(Data entries)
=== Section Start ===
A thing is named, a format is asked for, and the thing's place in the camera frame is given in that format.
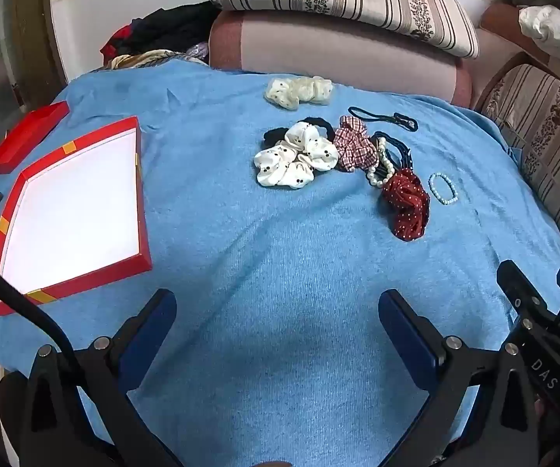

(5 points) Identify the striped floral sofa armrest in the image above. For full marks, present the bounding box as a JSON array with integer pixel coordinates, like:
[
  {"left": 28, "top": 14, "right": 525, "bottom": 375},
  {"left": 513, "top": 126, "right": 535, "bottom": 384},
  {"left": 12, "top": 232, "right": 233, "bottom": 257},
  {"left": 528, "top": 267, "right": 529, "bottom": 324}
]
[{"left": 474, "top": 63, "right": 560, "bottom": 278}]

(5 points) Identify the pink sofa cushion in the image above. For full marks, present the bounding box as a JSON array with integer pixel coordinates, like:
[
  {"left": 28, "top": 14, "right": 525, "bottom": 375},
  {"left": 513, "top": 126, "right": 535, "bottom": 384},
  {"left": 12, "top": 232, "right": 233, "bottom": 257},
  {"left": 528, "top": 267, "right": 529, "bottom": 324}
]
[{"left": 209, "top": 10, "right": 473, "bottom": 108}]

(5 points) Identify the red cloth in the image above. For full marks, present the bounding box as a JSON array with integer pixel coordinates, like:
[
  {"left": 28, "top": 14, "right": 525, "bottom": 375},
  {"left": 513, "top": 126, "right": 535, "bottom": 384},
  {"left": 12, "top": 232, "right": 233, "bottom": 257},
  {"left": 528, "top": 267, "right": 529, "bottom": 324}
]
[{"left": 101, "top": 26, "right": 133, "bottom": 59}]

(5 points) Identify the red box with white lining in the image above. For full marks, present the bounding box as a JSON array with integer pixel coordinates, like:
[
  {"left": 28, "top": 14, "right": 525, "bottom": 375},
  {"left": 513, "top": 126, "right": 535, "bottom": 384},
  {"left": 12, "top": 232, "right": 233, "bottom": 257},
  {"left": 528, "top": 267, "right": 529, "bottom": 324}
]
[{"left": 0, "top": 116, "right": 153, "bottom": 317}]

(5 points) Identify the cream scrunchie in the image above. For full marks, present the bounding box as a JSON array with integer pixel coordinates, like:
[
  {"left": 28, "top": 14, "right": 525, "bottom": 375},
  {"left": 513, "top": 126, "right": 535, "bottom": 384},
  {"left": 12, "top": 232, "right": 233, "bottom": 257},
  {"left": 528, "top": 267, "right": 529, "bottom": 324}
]
[{"left": 265, "top": 76, "right": 334, "bottom": 110}]

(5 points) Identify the brown sofa cushion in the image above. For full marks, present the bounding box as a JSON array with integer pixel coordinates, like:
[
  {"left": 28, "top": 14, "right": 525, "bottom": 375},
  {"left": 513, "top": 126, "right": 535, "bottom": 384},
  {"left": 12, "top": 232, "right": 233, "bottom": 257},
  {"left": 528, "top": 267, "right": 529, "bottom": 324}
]
[{"left": 479, "top": 4, "right": 553, "bottom": 66}]

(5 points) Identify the pale green bead bracelet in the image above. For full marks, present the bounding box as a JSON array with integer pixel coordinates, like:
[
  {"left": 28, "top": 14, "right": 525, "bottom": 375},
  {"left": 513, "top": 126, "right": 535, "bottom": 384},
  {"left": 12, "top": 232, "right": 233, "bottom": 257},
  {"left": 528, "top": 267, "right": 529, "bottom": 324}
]
[{"left": 428, "top": 172, "right": 458, "bottom": 206}]

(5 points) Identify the white plastic bag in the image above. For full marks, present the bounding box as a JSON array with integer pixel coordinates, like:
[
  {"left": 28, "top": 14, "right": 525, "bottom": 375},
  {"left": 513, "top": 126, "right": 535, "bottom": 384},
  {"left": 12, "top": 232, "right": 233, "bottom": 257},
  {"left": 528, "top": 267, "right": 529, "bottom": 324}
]
[{"left": 518, "top": 5, "right": 560, "bottom": 64}]

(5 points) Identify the thin dark knotted hair tie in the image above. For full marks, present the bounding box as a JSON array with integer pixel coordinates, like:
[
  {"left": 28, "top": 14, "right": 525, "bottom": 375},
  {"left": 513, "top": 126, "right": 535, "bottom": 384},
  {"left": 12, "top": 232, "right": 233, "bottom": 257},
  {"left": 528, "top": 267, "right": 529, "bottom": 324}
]
[{"left": 348, "top": 106, "right": 420, "bottom": 132}]

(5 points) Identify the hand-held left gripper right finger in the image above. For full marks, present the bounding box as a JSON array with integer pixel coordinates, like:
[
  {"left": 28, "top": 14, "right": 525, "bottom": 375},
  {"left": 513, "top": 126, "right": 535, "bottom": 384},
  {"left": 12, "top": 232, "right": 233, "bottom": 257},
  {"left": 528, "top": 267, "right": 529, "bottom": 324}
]
[{"left": 378, "top": 289, "right": 538, "bottom": 467}]

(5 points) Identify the red polka dot scrunchie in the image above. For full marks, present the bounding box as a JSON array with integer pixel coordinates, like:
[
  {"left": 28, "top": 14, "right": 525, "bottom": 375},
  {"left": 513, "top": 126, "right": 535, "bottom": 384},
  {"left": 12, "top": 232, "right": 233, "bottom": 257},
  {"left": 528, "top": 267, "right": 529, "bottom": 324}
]
[{"left": 382, "top": 168, "right": 431, "bottom": 242}]

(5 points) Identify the beige patterned scarf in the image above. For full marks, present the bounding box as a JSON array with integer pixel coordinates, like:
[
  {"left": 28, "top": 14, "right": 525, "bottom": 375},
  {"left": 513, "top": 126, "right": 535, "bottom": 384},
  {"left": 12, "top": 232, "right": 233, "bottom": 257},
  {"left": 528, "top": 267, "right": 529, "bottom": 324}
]
[{"left": 109, "top": 49, "right": 209, "bottom": 71}]

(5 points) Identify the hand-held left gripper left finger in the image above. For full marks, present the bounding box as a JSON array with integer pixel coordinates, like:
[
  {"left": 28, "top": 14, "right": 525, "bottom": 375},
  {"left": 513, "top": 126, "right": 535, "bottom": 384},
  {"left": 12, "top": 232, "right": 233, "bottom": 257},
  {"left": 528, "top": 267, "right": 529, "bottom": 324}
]
[{"left": 20, "top": 288, "right": 184, "bottom": 467}]

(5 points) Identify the black cloth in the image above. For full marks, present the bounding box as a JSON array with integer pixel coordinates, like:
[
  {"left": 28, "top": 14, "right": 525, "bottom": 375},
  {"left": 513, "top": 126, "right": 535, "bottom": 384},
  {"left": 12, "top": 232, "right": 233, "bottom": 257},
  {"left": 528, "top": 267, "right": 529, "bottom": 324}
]
[{"left": 127, "top": 1, "right": 222, "bottom": 55}]

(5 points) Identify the black wavy hair tie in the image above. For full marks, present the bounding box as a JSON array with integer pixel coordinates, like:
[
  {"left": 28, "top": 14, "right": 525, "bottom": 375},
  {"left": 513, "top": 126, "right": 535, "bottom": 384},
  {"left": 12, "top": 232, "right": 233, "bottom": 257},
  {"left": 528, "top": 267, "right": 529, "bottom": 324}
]
[{"left": 292, "top": 116, "right": 338, "bottom": 143}]

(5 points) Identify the blue blanket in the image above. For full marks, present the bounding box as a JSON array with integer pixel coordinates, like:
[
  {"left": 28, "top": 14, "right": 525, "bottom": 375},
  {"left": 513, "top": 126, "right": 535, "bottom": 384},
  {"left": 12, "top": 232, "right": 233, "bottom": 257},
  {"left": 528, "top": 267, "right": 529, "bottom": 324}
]
[{"left": 0, "top": 56, "right": 560, "bottom": 467}]

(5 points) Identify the red box lid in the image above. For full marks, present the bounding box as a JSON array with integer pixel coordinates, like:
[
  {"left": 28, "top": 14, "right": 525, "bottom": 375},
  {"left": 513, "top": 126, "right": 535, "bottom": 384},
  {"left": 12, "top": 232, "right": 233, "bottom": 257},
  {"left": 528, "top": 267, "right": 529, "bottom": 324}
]
[{"left": 0, "top": 100, "right": 70, "bottom": 175}]

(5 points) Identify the red plaid scrunchie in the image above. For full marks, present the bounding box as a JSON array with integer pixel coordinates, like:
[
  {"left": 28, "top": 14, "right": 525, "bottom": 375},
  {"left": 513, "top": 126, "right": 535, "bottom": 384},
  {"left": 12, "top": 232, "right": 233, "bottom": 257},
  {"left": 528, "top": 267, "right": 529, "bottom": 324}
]
[{"left": 333, "top": 115, "right": 379, "bottom": 172}]

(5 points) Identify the white pearl bracelet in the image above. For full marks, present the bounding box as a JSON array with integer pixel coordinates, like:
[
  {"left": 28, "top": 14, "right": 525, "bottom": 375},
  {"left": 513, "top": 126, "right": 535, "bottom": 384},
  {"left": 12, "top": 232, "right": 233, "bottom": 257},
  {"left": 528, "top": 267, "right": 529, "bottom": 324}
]
[{"left": 366, "top": 137, "right": 398, "bottom": 188}]

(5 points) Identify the navy hair tie bundle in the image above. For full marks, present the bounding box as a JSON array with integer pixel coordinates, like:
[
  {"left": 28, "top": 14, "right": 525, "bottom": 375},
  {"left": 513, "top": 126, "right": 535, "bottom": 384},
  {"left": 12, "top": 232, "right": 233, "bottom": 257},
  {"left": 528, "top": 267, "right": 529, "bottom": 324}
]
[{"left": 372, "top": 131, "right": 415, "bottom": 177}]

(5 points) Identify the white cherry print scrunchie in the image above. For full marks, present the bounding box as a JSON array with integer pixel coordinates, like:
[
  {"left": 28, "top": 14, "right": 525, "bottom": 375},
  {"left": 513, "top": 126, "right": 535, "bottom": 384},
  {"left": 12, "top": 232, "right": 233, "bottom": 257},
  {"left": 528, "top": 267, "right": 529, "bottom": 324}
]
[{"left": 254, "top": 121, "right": 340, "bottom": 190}]

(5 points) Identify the black cable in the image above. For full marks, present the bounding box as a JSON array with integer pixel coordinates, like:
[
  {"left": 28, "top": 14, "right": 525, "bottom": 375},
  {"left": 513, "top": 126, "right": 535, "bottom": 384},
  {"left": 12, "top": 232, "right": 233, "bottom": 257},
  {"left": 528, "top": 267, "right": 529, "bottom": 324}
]
[{"left": 0, "top": 246, "right": 86, "bottom": 390}]
=== Section End ===
» **WHAT YOU NEED TO DO**
What lines of the data include the word "scrunchie"? Copy each of them.

» **OUTPUT OF THE TASK**
(5 points) Identify the cream scrunchie in the image above. For full marks, present the bounding box as a JSON array with integer pixel coordinates, like:
(5 points) Identify the red polka dot scrunchie in the image above. For full marks, present the bounding box as a JSON array with integer pixel coordinates, like:
(5 points) Identify the red plaid scrunchie in the image above. For full marks, present the bounding box as a JSON array with integer pixel coordinates, like:
(5 points) Identify the white cherry print scrunchie in the image above. For full marks, present the bounding box as a JSON array with integer pixel coordinates, like:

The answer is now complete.